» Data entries
---

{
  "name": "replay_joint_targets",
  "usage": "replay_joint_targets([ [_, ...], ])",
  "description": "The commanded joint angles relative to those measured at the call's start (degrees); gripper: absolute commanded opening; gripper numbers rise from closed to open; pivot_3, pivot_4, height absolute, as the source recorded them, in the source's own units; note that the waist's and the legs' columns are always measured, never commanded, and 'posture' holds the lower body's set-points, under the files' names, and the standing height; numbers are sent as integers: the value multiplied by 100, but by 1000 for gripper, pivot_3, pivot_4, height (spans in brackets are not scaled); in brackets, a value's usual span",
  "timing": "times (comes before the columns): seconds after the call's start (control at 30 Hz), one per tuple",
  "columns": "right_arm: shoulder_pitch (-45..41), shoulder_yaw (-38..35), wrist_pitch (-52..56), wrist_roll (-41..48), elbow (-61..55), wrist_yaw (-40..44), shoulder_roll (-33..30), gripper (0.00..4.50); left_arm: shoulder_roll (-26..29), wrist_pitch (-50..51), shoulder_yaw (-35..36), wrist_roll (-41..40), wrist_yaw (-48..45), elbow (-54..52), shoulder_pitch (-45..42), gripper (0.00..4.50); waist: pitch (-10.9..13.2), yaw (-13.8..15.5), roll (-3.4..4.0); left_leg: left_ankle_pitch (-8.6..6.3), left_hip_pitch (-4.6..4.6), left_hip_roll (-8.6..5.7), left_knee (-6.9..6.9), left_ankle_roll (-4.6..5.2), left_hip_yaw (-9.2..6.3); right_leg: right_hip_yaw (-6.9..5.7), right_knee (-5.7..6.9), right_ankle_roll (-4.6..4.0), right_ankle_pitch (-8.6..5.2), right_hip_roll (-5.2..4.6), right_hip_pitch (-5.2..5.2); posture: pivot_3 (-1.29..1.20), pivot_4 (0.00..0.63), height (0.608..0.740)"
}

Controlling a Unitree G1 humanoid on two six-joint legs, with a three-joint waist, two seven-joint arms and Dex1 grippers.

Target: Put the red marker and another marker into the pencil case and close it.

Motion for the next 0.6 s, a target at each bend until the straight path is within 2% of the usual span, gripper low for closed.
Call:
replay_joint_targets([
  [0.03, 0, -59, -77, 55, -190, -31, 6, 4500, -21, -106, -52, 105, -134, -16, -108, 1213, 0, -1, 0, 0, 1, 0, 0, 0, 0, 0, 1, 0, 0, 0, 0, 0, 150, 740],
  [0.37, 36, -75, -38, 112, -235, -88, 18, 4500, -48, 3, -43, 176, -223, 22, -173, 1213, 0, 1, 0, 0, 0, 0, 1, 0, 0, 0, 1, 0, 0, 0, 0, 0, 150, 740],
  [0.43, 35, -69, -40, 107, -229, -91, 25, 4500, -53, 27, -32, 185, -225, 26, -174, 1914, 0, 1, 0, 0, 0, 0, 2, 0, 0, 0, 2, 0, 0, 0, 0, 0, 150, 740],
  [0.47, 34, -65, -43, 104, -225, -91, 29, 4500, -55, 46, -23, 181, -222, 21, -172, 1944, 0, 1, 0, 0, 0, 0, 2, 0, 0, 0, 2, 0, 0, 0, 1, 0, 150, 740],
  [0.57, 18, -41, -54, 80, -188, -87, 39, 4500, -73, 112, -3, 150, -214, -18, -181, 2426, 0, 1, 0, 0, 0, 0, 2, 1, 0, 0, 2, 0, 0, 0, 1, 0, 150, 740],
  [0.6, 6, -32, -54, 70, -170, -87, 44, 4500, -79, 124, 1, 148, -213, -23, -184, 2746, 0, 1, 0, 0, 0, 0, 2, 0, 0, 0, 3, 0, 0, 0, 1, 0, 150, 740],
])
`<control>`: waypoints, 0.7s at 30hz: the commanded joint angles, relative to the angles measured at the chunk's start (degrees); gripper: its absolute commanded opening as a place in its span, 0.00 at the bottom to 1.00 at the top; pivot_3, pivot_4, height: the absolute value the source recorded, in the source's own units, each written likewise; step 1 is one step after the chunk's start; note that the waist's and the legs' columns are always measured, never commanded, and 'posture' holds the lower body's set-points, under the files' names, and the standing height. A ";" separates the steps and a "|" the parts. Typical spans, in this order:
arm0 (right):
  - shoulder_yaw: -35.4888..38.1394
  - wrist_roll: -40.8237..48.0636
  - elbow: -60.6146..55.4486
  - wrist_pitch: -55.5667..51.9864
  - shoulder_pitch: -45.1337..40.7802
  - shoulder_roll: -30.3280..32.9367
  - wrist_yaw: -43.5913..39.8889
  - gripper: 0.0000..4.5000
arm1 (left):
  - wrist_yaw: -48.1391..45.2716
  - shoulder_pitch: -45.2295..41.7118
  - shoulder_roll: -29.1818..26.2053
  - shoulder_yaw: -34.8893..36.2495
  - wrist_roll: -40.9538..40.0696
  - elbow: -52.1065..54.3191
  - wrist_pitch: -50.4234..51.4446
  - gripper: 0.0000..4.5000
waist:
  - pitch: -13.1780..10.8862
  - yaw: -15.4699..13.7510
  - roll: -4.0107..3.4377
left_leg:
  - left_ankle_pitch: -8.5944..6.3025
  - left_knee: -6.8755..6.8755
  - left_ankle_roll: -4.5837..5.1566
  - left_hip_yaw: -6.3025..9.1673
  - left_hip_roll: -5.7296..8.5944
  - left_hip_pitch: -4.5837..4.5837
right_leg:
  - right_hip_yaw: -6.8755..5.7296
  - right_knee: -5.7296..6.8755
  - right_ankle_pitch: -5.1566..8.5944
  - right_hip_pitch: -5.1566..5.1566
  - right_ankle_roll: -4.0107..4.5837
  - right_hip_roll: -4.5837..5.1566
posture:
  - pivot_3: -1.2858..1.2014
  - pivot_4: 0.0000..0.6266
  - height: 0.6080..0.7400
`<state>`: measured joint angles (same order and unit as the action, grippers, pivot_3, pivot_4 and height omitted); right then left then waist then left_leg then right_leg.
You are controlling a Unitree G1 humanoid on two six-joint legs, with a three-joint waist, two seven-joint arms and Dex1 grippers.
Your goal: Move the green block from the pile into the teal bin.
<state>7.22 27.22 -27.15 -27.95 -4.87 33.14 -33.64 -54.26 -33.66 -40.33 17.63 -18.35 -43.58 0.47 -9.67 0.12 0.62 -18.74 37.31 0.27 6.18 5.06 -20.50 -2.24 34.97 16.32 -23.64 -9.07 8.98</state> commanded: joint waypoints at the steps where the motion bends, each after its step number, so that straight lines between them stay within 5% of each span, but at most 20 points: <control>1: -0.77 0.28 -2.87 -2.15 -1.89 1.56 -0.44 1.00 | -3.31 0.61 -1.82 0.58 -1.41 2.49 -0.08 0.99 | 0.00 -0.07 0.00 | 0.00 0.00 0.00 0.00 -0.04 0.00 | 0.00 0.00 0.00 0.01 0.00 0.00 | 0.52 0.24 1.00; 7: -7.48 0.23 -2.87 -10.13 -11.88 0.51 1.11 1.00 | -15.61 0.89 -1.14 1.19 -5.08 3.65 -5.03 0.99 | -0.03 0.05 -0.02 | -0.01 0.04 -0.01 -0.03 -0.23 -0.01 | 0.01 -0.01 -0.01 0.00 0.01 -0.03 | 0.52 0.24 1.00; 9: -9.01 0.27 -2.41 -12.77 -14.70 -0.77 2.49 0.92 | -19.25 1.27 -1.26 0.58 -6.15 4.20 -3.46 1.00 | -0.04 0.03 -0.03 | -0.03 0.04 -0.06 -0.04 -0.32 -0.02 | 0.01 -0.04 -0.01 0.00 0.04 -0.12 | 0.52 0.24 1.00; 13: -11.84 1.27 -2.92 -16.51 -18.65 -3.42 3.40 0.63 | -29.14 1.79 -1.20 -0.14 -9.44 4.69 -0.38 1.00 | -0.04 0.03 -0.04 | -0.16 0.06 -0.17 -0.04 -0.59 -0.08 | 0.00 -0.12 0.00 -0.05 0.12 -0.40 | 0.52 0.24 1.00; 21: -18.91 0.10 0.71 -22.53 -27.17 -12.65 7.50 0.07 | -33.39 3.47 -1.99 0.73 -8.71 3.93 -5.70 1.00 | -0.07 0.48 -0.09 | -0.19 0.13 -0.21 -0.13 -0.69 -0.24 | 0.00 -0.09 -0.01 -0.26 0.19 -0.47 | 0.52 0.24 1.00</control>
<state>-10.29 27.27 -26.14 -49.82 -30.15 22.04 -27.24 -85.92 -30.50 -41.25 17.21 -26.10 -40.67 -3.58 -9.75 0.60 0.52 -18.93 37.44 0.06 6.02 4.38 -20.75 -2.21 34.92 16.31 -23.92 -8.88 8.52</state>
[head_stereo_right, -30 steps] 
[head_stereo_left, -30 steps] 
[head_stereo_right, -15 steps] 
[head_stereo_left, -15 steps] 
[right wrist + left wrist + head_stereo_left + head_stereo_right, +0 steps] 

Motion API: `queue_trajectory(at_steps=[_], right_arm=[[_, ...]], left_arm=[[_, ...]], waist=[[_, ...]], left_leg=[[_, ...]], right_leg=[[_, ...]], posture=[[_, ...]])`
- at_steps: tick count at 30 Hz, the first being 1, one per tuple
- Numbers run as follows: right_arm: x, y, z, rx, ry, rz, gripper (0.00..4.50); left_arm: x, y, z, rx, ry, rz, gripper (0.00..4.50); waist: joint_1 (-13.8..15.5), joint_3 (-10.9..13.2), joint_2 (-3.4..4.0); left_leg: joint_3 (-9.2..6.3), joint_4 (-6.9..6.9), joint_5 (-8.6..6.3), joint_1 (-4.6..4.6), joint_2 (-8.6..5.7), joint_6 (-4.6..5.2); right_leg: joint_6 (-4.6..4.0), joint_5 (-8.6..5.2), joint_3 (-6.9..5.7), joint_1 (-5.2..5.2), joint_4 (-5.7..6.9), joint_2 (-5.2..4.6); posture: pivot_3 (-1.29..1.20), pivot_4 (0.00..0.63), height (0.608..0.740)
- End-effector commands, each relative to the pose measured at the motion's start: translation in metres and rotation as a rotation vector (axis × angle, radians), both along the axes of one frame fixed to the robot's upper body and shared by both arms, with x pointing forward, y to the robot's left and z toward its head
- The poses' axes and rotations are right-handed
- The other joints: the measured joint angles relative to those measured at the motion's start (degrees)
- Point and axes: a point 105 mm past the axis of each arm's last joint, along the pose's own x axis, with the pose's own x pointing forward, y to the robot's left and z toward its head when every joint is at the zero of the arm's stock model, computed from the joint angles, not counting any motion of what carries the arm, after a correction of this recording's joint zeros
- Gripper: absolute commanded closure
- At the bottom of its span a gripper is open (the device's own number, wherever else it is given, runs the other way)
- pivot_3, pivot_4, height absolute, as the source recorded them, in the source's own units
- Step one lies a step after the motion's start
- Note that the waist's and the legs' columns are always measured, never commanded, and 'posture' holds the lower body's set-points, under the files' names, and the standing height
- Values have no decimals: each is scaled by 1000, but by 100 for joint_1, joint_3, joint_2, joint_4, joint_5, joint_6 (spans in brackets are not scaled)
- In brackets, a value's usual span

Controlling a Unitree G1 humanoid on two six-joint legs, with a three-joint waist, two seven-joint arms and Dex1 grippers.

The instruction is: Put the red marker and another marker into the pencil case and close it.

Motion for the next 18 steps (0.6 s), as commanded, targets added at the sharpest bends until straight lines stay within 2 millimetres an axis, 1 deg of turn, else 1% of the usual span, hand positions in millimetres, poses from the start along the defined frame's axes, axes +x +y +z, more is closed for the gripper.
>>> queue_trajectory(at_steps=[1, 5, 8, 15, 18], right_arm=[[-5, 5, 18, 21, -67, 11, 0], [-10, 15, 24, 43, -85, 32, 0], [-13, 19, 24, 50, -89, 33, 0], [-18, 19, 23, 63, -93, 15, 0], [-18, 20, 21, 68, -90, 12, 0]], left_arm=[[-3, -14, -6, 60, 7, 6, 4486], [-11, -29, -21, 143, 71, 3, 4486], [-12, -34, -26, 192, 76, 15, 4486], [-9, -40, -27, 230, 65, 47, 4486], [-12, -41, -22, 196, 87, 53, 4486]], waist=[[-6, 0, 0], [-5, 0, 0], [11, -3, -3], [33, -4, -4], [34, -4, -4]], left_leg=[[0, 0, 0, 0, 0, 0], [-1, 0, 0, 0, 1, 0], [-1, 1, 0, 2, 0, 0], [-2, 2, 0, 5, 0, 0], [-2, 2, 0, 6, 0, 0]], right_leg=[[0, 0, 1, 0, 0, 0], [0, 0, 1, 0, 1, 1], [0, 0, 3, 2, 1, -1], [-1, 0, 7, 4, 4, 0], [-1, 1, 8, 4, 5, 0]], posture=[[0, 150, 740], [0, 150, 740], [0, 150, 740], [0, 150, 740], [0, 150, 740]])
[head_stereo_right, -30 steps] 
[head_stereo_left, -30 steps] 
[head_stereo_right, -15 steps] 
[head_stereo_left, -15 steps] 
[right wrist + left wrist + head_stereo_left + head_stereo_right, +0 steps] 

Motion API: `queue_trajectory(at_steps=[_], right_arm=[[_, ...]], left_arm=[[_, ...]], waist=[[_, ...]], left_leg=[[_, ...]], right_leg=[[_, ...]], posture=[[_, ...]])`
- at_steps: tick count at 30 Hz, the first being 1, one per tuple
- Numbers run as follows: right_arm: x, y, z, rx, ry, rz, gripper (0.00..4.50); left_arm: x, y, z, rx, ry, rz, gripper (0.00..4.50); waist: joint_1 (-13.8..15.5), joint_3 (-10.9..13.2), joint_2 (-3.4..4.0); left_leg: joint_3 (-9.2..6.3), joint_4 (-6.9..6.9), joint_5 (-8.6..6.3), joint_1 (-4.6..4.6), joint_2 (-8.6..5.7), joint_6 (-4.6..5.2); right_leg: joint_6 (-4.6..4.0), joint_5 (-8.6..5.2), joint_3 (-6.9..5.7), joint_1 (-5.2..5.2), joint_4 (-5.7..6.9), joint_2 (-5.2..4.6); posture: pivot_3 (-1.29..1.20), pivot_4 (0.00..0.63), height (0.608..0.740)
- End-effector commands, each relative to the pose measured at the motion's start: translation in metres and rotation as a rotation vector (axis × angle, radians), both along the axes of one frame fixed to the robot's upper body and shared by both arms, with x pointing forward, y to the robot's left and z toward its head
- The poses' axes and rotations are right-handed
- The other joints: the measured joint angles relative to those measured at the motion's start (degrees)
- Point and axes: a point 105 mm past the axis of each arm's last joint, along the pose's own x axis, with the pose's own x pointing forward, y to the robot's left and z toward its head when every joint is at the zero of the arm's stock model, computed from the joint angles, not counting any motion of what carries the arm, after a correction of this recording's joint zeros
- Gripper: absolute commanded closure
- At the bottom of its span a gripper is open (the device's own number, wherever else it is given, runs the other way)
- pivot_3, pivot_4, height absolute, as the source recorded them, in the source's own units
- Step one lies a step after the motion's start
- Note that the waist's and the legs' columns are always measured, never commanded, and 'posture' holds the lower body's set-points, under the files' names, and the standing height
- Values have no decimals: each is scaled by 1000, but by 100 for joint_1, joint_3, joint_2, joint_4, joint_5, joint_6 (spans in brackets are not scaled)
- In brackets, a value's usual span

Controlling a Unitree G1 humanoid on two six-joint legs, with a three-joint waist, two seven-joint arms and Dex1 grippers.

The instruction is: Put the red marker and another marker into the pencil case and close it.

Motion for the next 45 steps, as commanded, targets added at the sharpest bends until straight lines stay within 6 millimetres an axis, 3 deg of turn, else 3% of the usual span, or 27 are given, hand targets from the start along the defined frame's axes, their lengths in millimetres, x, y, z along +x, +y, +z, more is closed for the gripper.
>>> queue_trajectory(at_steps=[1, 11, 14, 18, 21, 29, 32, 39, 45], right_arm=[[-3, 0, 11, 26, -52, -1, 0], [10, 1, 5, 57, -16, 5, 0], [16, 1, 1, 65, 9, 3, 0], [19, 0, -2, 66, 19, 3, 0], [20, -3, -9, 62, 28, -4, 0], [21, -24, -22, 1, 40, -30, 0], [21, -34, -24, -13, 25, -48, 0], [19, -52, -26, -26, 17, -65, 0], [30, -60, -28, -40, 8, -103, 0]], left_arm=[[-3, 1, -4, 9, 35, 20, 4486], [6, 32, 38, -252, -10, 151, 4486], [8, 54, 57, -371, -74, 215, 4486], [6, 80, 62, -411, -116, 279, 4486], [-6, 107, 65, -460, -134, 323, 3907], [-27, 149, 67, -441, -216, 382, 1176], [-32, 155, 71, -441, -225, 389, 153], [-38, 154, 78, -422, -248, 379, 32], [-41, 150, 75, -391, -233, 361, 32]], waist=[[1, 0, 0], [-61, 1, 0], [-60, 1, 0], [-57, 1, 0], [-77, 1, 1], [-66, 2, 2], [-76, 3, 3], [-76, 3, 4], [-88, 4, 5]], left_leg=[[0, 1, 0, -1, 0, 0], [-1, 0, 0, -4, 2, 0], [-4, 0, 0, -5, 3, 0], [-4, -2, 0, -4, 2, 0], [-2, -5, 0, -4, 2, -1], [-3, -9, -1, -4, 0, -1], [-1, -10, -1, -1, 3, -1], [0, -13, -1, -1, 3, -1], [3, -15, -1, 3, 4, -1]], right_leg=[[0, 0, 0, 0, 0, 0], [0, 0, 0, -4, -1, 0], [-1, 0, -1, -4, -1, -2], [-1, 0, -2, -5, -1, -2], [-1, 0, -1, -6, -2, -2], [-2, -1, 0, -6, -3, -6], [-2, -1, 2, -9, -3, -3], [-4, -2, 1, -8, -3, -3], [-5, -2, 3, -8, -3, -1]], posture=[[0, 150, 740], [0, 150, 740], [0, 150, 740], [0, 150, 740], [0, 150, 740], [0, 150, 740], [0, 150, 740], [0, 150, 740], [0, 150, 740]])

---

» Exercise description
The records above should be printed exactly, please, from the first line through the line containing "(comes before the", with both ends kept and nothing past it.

» Answer for this exercise
{
  "name": "replay_joint_targets",
  "usage": "replay_joint_targets([ [_, ...], ])",
  "description": "The commanded joint angles relative to those measured at the call's start (degrees); gripper: absolute commanded opening; gripper numbers rise from closed to open; pivot_3, pivot_4, height absolute, as the source recorded them, in the source's own units; note that the waist's and the legs' columns are always measured, never commanded, and 'posture' holds the lower body's set-points, under the files' names, and the standing height; numbers are sent as integers: the value multiplied by 100, but by 1000 for gripper, pivot_3, pivot_4, height (spans in brackets are not scaled); in brackets, a value's usual span",
  "timing": "times (comes before the columns): seconds after the call's start (control at 30 Hz), one per tuple",

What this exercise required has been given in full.